The interesting finding in the patient data is that while patients made many errors on sentences such as (13.4), i.e. responding that this sentence is plausible even though it is clearly not, they made few such errors with sentences like (13.5). In the case of (13.4), semantic knowledge indicates that only one of the NPs could plausibly be the agent of the verb eat (i.e. the mouse), and the patients relied on this knowledge in their interpretation of the sentence, responding incorrectly that it was plausible (i.e. interpreting it as the mouse ate the cheese). With (13.5), however, such semantic knowledge is not as constraining, since both cats and mice can carry. In this situation, it is argued, the patients were forced to make use of their residual syntactic understanding of the sentence, with the NP in subject position being interpreted as the agent, rendering the sentence implausible.
What such findings suggest is that during comprehension we call on a range of information sources, and that while these may be separately represented and differentially affected by different types of brain damage, they nevertheless interact during sentence processing. We saw in earlier chapters a range of evidence that seems to speak against a strictly modular view of language processing and in favour of interactive or constraint-based approaches to sentence processing. For instance, in Chapter 11 it was pointed out that sentence processing in reading experiments is affected by a number of non-syntactic factors, including lexical preferences. So, it matters whether a verb is more likely to be followed by a noun phrase object or by a clause object. This is shown by the preferred interpretations and relative likelihood of garden path effects with saw in (13.6) and doubted in (13.7). The animacy of a subject noun is also important – if the subject is animate then verbs with transitivity ambiguity are more likely to be treated as transitive and therefore as requiring a following object, as shown by a comparison of (13.8) and (13.9).

These findings do not deny the possible existence of dedicated modules for specific language processing tasks. In contrast with more strictly modular approaches outlined above, however, it is argued that the mod ules are permeable and capable of sharing information with one another during processing.
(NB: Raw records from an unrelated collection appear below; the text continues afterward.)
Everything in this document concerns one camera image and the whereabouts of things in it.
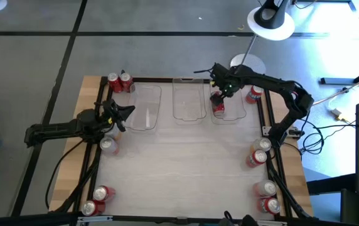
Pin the black table-level camera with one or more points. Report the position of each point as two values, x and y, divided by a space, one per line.
239 220

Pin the black desk leg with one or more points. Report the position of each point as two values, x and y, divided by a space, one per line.
336 81

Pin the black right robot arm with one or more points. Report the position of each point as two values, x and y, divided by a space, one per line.
270 82

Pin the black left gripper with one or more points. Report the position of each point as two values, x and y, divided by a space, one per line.
109 114

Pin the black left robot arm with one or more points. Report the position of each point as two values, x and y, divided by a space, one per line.
57 128

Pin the red strawberry Fanta can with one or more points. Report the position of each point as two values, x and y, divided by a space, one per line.
256 158
102 193
270 205
254 94

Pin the silver and red soda can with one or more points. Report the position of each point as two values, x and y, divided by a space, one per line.
265 188
108 145

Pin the silver and orange soda can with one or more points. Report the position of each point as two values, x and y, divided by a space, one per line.
116 135
262 144

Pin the clear plastic bin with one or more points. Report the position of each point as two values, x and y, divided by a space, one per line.
189 100
237 108
148 103

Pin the grey round-base pole stand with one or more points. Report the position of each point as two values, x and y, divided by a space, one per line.
250 62

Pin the clear plastic container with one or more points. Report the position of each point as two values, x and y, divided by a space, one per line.
154 80

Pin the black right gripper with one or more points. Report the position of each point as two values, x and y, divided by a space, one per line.
225 81

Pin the white yellow power adapter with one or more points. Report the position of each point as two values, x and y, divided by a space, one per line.
336 113

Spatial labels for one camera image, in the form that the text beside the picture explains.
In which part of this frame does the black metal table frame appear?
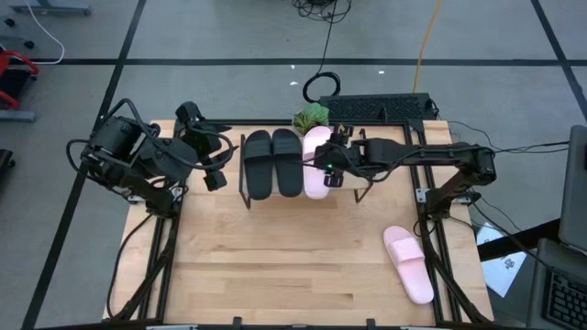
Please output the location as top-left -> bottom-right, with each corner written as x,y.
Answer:
105,104 -> 494,330

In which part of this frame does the black cables to right arm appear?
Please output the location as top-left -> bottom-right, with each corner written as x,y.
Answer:
447,119 -> 570,156

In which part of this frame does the grey metal floor base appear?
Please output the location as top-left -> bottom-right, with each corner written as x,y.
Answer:
8,0 -> 92,17

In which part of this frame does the black coiled floor cable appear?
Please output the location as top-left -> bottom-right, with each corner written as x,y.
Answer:
301,0 -> 342,105

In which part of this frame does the small green potted plant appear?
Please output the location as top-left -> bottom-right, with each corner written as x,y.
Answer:
292,102 -> 330,138

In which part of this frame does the black cable along table edge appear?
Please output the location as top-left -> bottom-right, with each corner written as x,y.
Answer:
105,213 -> 155,320

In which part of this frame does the white floor cable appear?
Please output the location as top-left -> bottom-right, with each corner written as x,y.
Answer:
25,0 -> 66,66

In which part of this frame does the wooden shelf with black legs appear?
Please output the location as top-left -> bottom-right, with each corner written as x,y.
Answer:
238,132 -> 382,211

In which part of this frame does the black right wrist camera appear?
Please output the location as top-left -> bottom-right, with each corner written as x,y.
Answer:
323,170 -> 346,189

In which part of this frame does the black keyboard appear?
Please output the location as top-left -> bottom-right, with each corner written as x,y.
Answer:
319,93 -> 437,123

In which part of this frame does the tangled black cable bundle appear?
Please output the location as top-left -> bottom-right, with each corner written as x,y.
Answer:
292,0 -> 353,25

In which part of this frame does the grey laptop with black keyboard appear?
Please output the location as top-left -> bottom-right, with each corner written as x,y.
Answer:
526,124 -> 587,330

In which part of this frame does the black diagonal bar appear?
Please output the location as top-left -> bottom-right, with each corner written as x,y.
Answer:
476,218 -> 561,262

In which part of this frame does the yellow floor cable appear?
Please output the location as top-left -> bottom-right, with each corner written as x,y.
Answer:
411,0 -> 445,94

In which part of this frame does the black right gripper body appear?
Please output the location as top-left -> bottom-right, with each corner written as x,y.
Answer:
316,122 -> 368,178

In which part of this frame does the white printed paper sheet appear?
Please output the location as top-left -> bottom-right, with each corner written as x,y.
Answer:
476,222 -> 528,298

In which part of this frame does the red metal cart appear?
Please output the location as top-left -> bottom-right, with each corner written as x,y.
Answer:
0,48 -> 40,111

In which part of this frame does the pink slide sandal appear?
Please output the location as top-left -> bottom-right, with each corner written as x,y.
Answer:
382,225 -> 435,305
302,126 -> 333,201

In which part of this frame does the black slide sandal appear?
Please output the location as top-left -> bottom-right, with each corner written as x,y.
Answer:
243,129 -> 274,202
271,128 -> 305,199

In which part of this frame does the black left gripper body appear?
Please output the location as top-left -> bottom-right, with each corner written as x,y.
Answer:
181,122 -> 224,161

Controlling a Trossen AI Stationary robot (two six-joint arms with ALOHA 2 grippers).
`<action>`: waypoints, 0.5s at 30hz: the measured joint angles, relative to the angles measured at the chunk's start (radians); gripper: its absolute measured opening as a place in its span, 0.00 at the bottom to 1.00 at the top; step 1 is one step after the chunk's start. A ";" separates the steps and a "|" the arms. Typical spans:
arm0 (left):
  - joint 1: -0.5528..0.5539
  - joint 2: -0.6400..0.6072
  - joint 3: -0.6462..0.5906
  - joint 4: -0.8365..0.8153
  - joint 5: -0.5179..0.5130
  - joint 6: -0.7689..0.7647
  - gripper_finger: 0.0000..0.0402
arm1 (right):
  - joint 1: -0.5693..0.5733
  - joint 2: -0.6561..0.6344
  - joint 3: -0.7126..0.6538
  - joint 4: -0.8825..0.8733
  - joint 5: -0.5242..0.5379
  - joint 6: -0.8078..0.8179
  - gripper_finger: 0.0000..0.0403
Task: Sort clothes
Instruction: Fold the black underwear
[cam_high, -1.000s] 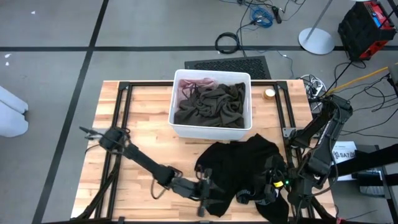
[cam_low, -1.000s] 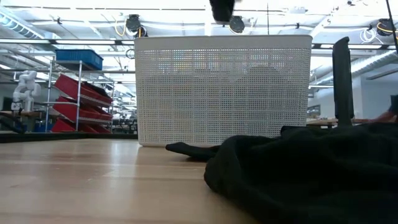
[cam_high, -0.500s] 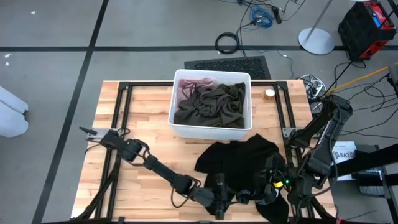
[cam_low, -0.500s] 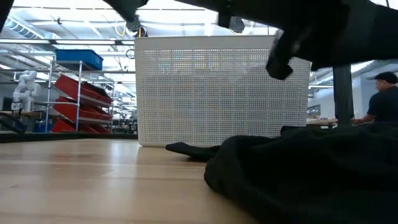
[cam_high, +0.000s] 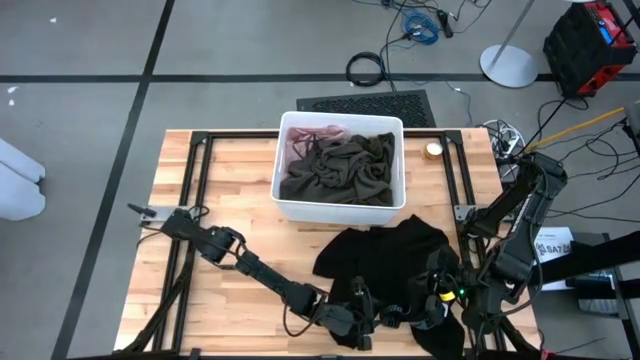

In similar fashion, it was pointed out in Chapter 8 that words can be recognised earlier in supporting contexts than in isolation, suggesting that there is interaction between aspects of sentence processing and aspects of word recognition. In Chapter 3, we saw that the speech errors known as blends are likely to involve words that have both phonological and semantic similarity. This again indicates the interaction of different information sources during language processing.
The discussion of modularity above has focused on whether or not there is interaction between levels of the processing system, such as between syntactic and semantic processing or between word recognition and sentence interpretation. Another issue is whether there are separate modules for different types of processing within the same level of linguistic organisation. This is perhaps no more acute than in the context of lexical processing, which provides the focus of the next two sections. In particular, the possibility has been raised that there is not just one mental lexicon, but two – one for production and one for comprehension. Or perhaps four, with a production lexicon and a comprehension lexicon for each of spoken and written language processing. It is highly unlikely that these lexicons would be entirely separate from one another, and so a crucial issue is the point at which lexical operations might become distinct from one another in different processing domains.